Inilah pentingnya rumusan hubungan antara Islam dan Pancasila sebagaimana diputuskan oleh para ulama dalam Munas Alim Ulama Nahdlatul Ulama di Situbondo, Jawa Timur, 16 Rabiulawwal 1404 H/21 Desember 1983, yang antara lain menetapkan: “Pancasila sebagai dasar dan falsafah negara Republik Indonesia bukanlah agama, tidak dapat menggantikan agama dan tidak dapat dipergunakan untuk menggantikan kedudukan agama.”
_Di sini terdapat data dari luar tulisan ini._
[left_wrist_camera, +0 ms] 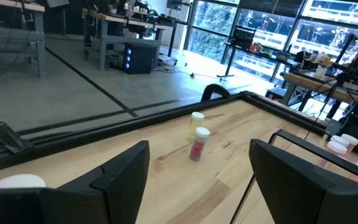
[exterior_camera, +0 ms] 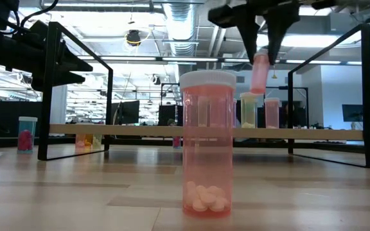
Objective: Pick and place medicine bottles onto shelf by color
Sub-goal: Put the red pill bottle on the shelf
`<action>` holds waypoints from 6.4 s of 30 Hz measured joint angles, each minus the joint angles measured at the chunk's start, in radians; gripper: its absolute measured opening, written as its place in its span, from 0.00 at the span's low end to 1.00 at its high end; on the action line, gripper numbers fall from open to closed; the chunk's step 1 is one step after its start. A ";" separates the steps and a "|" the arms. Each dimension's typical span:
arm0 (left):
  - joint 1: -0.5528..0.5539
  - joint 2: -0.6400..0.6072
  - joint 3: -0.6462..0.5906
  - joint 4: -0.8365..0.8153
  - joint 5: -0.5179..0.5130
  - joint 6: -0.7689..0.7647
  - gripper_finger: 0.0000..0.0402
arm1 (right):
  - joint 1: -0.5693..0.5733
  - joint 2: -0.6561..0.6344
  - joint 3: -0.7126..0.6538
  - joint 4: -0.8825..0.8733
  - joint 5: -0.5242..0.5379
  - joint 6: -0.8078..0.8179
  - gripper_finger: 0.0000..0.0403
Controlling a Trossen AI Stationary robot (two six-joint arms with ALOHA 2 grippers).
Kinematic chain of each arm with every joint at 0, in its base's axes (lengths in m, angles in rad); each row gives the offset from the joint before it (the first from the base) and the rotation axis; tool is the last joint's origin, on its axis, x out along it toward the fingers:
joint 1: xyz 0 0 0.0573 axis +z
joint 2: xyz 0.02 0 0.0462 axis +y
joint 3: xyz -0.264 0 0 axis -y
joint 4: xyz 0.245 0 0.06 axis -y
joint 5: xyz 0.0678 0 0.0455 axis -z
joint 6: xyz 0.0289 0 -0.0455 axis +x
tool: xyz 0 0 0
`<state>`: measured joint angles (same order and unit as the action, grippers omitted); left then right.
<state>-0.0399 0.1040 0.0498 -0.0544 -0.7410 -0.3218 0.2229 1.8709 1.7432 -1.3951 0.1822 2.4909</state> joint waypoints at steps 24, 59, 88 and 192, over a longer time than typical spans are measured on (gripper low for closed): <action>0.000 0.001 0.000 0.000 0.000 0.000 0.66 | -0.010 0.116 -0.004 -0.162 0.000 0.304 0.34; 0.000 0.001 0.000 0.000 0.000 0.000 0.66 | -0.061 0.114 -0.080 -0.075 0.025 0.263 0.37; 0.000 0.001 0.000 0.000 0.000 0.000 0.66 | -0.068 0.113 -0.084 -0.059 0.029 0.205 0.47; 0.000 0.001 0.000 0.000 0.000 0.000 0.66 | 0.372 0.394 0.328 0.397 -0.104 -1.583 0.61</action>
<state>-0.0395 0.1051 0.0499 -0.0540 -0.7406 -0.3218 0.5949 2.2654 2.0712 -0.9978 0.0785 0.9077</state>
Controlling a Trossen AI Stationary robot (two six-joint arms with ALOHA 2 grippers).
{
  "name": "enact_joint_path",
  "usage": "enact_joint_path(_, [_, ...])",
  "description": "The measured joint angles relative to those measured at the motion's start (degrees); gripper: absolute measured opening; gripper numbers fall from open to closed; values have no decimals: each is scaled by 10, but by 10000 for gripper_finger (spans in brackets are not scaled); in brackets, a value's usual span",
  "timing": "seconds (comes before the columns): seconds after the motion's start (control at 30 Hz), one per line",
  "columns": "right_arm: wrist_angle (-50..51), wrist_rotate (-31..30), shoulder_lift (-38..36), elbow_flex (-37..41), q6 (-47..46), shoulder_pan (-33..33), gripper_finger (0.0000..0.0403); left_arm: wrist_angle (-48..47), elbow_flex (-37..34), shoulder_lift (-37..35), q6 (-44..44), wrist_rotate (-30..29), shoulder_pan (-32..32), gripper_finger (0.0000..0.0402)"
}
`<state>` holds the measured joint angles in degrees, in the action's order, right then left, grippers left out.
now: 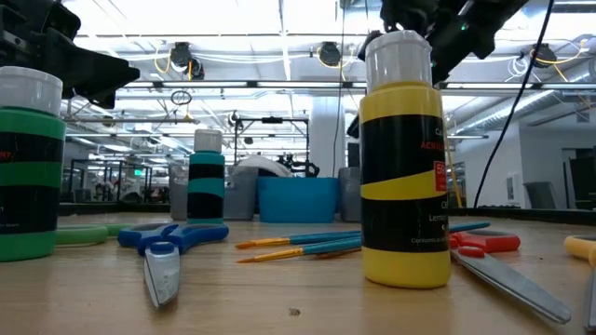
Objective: Pick & Place Paint Supplies
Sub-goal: Put the yellow coloring bottle into the right gray bin
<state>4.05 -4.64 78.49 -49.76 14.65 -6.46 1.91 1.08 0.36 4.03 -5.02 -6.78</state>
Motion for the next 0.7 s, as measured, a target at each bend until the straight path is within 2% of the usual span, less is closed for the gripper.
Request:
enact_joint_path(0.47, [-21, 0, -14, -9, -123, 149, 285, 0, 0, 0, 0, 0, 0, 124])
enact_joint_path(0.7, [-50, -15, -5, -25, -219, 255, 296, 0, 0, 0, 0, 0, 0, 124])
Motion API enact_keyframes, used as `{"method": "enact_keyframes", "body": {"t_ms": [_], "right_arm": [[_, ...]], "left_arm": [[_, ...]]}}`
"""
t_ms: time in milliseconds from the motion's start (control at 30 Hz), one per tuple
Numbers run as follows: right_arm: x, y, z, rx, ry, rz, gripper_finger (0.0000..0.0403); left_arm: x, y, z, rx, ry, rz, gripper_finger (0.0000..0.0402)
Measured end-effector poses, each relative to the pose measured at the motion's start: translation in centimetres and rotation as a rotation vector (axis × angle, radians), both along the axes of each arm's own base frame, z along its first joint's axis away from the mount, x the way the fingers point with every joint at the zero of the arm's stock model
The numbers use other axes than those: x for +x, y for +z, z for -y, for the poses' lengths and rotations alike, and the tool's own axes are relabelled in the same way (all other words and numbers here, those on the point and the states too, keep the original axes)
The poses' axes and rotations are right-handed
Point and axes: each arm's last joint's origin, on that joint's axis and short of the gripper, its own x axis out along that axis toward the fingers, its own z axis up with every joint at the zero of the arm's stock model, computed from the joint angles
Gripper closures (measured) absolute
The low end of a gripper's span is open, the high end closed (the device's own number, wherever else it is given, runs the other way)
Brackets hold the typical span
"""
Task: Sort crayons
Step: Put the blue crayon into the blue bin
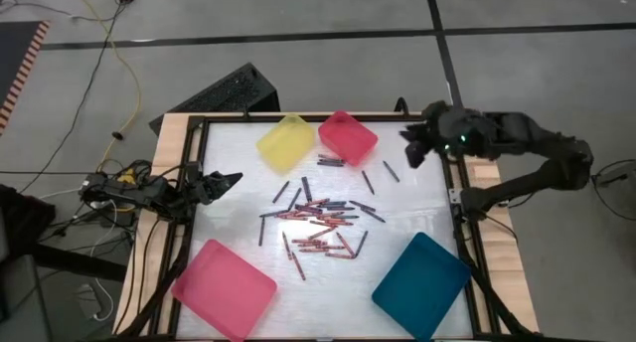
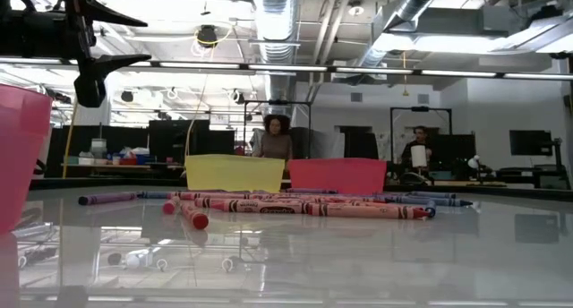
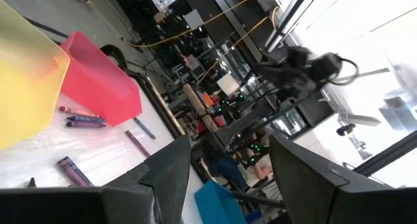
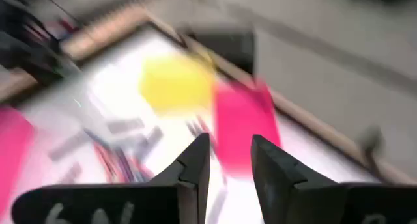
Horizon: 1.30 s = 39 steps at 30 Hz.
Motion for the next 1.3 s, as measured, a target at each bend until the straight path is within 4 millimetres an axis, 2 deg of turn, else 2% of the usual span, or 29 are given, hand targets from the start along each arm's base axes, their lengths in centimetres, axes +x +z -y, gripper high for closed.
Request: {"method": "enact_keyframes", "body": {"t_ms": [100,200,367,500,633,800,933,1300], "right_arm": [[-0.5,-1.5,0.9,0.123,-0.067,-0.164,0.029],[-0.6,-3.0,1.8,0.17,-0.142,-0.317,0.029],[0.8,-5.7,3.1,0.202,-0.198,-0.47,0.029],[1.8,-9.1,4.1,0.272,-0.166,-0.597,0.029],[2.3,-12.5,5.2,0.356,-0.071,-0.614,0.029],[2.7,-15.6,6.8,0.439,-0.037,-0.517,0.029],[2.9,-17.1,7.6,0.428,-0.049,-0.479,0.029],[4.0,-20.5,8.3,0.409,-0.014,-0.487,0.029]], "left_arm": [[0.0,0.0,0.0,0.002,0.003,-0.002,0.0203],[0.0,0.0,0.0,0.011,0.018,-0.01,0.0203],[0.0,0.0,-0.1,0.014,0.023,-0.012,0.0203],[0.0,-0.1,0.0,0.015,0.022,-0.017,0.0203],[0.0,-0.2,0.0,0.017,0.022,-0.028,0.0203],[0.0,-0.2,0.0,0.017,0.022,-0.033,0.0203],[0.0,-0.2,0.0,0.017,0.022,-0.033,0.0203],[0.1,-0.3,0.0,0.011,0.019,-0.04,0.0203]]}}
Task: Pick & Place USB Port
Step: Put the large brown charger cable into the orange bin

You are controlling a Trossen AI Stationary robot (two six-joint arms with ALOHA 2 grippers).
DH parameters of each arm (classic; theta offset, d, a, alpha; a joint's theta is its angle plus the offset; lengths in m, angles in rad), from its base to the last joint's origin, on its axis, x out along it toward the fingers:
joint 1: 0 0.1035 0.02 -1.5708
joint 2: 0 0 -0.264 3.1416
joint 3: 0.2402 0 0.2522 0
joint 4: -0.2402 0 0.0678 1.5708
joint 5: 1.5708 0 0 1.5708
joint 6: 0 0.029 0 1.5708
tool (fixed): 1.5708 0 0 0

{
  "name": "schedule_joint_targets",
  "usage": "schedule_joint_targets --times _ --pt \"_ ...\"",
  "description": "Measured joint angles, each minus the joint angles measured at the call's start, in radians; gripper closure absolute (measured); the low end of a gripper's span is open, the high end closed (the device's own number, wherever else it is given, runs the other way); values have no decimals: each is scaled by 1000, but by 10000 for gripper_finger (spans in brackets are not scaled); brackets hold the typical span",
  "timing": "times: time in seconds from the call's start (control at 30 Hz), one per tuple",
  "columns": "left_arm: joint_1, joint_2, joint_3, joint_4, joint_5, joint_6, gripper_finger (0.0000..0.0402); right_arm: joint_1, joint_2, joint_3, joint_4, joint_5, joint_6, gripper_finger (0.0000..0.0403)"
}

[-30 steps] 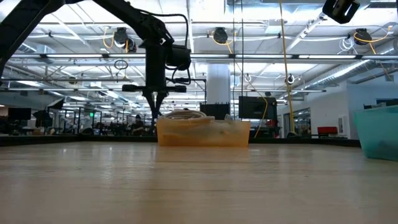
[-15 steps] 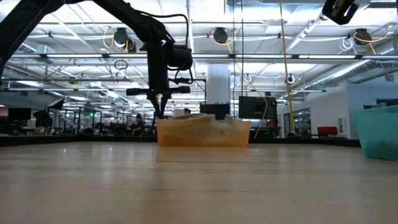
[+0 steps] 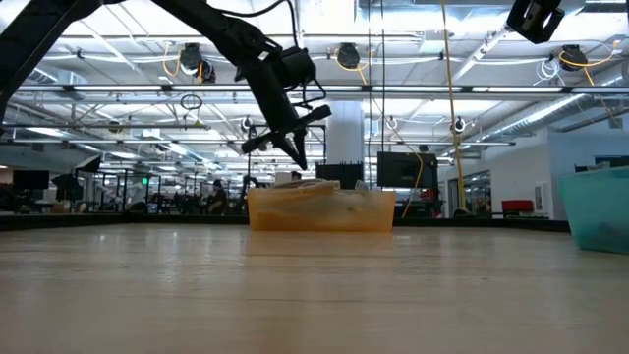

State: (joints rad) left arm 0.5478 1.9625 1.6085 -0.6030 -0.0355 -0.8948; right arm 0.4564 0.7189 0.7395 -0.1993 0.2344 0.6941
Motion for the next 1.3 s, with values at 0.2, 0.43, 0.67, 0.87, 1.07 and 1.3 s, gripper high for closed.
schedule_joint_targets --times 0.2,0.43,0.67,0.87,1.07,1.3 --pt "0 0 0 49 39 47 401 0 0 0 0 0 0 268" --pt "-15 6 0 126 216 209 401 -26 0 0 1 0 -1 268" --pt "-53 43 -10 149 382 242 401 -56 -1 0 2 -30 0 268" --pt "-55 63 -96 355 426 146 401 -62 0 0 5 -31 -1 268" --pt "-44 64 -206 514 406 39 402 -63 -1 0 3 -56 1 268" --pt "-35 64 -256 530 375 32 402 -62 -1 0 -1 -56 1 268"
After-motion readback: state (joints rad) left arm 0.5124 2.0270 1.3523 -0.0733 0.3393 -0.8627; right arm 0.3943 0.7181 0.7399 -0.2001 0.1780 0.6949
Khusus untuk pimpinan dan pengelola pondok pesantren, sebaiknya menyiapkan guru-guru dan dosen-dosen Pancasila yang secara serius mendalami masalah Islam dan Pancasila. Sebagai contoh, di Pesantren At-Taqwa Depok, ada Dr. Suidat, guru Pancasila yang menulis disertasi doktornya tentang pemikiran Pancasila para tokoh Islam. Juga ada beberapa guru sejarah yang disiapkan secara khusus untuk memberikan pemahaman tentang Islam, Pancasila, dan sejarah peradaban Islam di Indonesia dan Asia Tenggara.
Dengan guru dan kurikulum yang baik tentang pendidikan Pancasila, insyaAllah akan terwujud para murid dan santri yang bersikap adil dalam memahami Islam dan Pancasila. Mereka memiliki pandangan dan sikap nasionalisme yang adil, yang bersumber dari hikmah. Semoga kita bisa mengambil pelajaran berharga dari kasus BPIP soal paskibraka ini. Amin. (Depok, 19 Agustus 2024).